As a component for a recirculating aquaculture system, a new strain of denitrifying bacterium was isolated from municipal sewage. The isolate was motile by means of one polar flagellum, catalase-positive, and a Gram-negative rod-shaped cell measuring $0.5-0.6{\mu}m$ in width and $1.3-1.9{\mu}m$ in length. The isolate was identified as Pseudomonas fluorescens and produced dinitrogen gas via the reduction of nitrate. The optimal growth conditions (pH, temperature, carbon source, and C/N ratio) of the isolate were found to be 6.8, $30^{\circ}C$, malate, and 3, respectively.

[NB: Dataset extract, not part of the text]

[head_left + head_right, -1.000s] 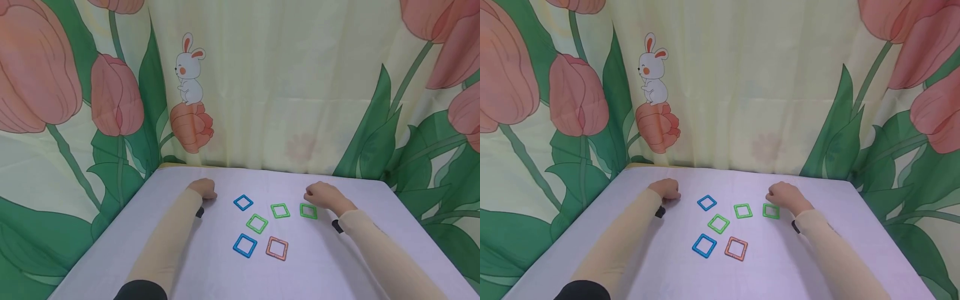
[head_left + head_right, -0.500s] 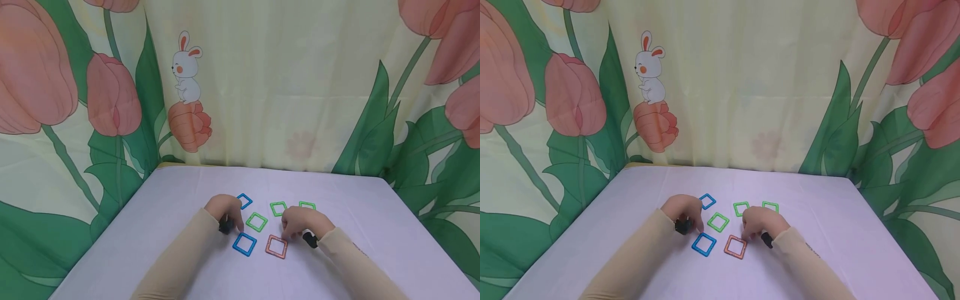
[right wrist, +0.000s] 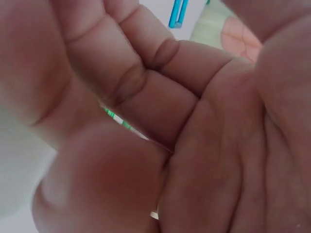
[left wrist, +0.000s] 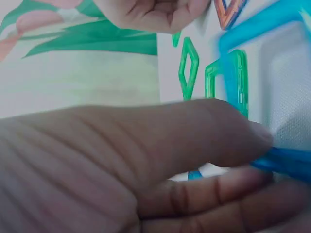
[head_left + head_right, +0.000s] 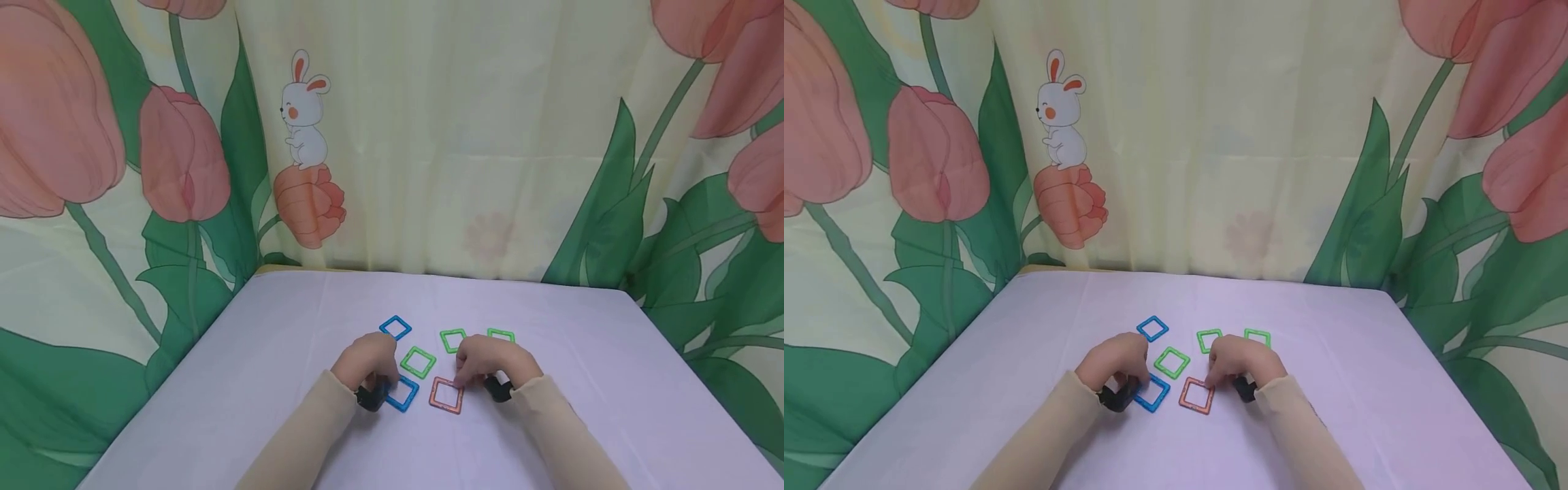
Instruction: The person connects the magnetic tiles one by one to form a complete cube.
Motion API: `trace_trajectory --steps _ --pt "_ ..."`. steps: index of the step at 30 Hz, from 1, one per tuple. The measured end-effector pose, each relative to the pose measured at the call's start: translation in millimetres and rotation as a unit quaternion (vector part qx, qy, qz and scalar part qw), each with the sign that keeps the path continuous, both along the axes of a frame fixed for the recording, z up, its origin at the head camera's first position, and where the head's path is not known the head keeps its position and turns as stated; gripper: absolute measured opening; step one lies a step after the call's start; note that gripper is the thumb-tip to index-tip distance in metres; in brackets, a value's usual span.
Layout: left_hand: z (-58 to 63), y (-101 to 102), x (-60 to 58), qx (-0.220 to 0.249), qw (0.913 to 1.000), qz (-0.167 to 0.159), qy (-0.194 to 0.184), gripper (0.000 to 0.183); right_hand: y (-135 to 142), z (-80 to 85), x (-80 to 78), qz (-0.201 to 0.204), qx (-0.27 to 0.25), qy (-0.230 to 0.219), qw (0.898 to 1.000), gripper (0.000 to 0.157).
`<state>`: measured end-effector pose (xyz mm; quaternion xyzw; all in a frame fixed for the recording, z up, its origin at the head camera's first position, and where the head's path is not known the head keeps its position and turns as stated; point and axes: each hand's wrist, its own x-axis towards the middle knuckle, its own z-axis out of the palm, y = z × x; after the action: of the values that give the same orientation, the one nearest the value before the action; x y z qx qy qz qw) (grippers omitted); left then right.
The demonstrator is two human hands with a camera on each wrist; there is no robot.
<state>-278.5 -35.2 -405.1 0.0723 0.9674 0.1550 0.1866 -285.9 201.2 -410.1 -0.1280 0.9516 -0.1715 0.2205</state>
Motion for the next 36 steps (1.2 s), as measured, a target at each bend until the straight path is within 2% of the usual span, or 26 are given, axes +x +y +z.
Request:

Under optimal growth conditions of P. fluorescens, dinitrogen gas was first detected in the exponential growth phase, then a small amount of nitrite was developed and converted to dinitrogen gas in the stationary phase. Pseudomonas fluorescens cells were immobilized in modified polyvinyl alcohol (PVA) gel beads, and the maximum denitrification rate was measured as $36.6 {\mu}lN_2h^-1$ per bead with an optimum cell loading of $20mg {\mu}l^-1$ and $2\%$ sodium alginate added to the PVA gel. The operating stability of the modified PVA gel beads remained unchanged for up to 43 repeated batches.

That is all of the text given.